# [EXERCISE AIM]
Would you restate each line of the data below word for word, without its pictures?

# [DATASET CONTENT]
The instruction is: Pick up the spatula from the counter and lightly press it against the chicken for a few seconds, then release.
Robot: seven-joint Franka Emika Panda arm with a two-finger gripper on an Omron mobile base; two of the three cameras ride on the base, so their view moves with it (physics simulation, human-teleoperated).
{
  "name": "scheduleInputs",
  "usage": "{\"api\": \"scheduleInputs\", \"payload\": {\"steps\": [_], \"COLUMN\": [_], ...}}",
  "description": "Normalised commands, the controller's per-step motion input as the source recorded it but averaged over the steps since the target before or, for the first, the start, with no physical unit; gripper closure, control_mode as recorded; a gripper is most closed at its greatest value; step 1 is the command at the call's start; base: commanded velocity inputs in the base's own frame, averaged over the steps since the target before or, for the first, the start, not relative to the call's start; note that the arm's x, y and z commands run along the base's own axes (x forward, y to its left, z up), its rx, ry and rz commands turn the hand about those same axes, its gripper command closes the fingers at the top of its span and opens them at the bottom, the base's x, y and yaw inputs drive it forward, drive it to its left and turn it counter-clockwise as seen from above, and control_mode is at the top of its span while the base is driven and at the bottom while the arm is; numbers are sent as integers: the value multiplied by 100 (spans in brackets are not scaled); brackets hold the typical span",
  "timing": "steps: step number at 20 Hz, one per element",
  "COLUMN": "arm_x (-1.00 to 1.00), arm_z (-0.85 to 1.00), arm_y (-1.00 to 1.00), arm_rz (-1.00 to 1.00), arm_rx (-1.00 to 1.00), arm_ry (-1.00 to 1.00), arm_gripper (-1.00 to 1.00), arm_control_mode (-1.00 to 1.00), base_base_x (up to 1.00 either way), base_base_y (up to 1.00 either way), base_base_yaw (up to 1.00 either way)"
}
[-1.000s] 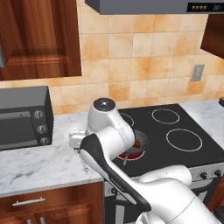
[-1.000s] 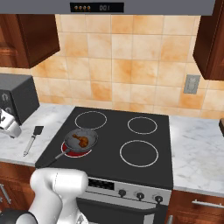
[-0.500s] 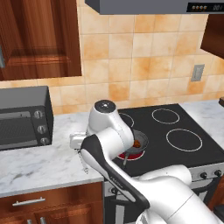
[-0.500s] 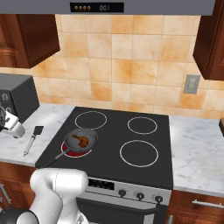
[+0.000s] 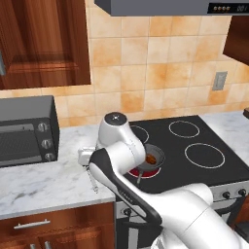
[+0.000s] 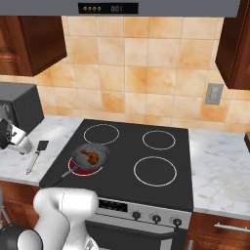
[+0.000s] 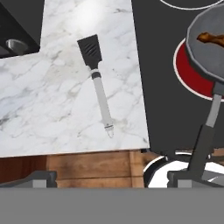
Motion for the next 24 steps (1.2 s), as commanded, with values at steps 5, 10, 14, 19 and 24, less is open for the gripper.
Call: {"api": "scheduleInputs", "payload": {"steps": [5,10,14,19,24], "arm_x": [19,11,8,8,13], "arm_z": [-17,-17,-17,-18,-21], "arm_y": [8,8,7,1,5], "arm_rz": [0,0,0,0,0], "arm_rx": [0,-2,-3,-2,0], "arm_ry": [3,1,0,0,1], "arm_gripper": [-100,-100,-100,-100,-100], "arm_control_mode": [-100,-100,-100,-100,-100], "base_base_x": [0,0,0,0,0], "base_base_y": [0,0,0,0,0], "base_base_yaw": [0,0,0,0,0]}}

# [SOLVED PROBLEM]
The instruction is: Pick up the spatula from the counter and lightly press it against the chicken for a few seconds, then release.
Robot: seven-joint Franka Emika Panda arm with a two-finger gripper on an Omron mobile base; two of the three cameras ride on the base, so their view moves with it (physics simulation, human-teleoperated).
{
  "name": "scheduleInputs",
  "usage": "{\"api\": \"scheduleInputs\", \"payload\": {\"steps\": [_], \"COLUMN\": [_], ...}}",
  "description": "Normalised commands, the controller's per-step motion input as the source recorded it but averaged over the steps since the target before or, for the first, the start, with no physical unit; gripper closure, control_mode as recorded; a gripper is most closed at its greatest value; step 1 is the command at the call's start; base: commanded velocity inputs in the base's own frame, averaged over the steps since the target before or, for the first, the start, not relative to the call's start; note that the arm's x, y and z commands run along the base's own axes (x forward, y to its left, z up), its rx, ry and rz commands turn the hand about those same axes, its gripper command closes the fingers at the top of its span and opens them at the bottom, the base's x, y and yaw inputs drive it forward, drive it to its left and turn it counter-clockwise as seen from above, and control_mode is at the top of its span while the base is driven and at the bottom while the arm is; numbers are sent as integers: the value multiplied by 100 (spans in brackets are not scaled); brackets hold the typical span",
  "timing": "steps: step number at 20 Hz, one per element",
  "COLUMN": "arm_x (-1.00 to 1.00), arm_z (-0.85 to 1.00), arm_y (-1.00 to 1.00), arm_rz (-1.00 to 1.00), arm_rx (-1.00 to 1.00), arm_ry (-1.00 to 1.00), arm_gripper (-1.00 to 1.00), arm_control_mode (-1.00 to 1.00), base_base_x (up to 1.00 either way), base_base_y (up to 1.00 either way), base_base_yaw (up to 1.00 either way)"
}
[-1.000s] 
[-1.000s] 
[-0.500s] 
[-0.500s] 
[+0.000s] 
[+0.000s] 
[+0.000s] 
Motion for the next 24 steps (1.2 s), as commanded, with values at steps 5, 10, 14, 19 and 24, less is open for the gripper.
Call: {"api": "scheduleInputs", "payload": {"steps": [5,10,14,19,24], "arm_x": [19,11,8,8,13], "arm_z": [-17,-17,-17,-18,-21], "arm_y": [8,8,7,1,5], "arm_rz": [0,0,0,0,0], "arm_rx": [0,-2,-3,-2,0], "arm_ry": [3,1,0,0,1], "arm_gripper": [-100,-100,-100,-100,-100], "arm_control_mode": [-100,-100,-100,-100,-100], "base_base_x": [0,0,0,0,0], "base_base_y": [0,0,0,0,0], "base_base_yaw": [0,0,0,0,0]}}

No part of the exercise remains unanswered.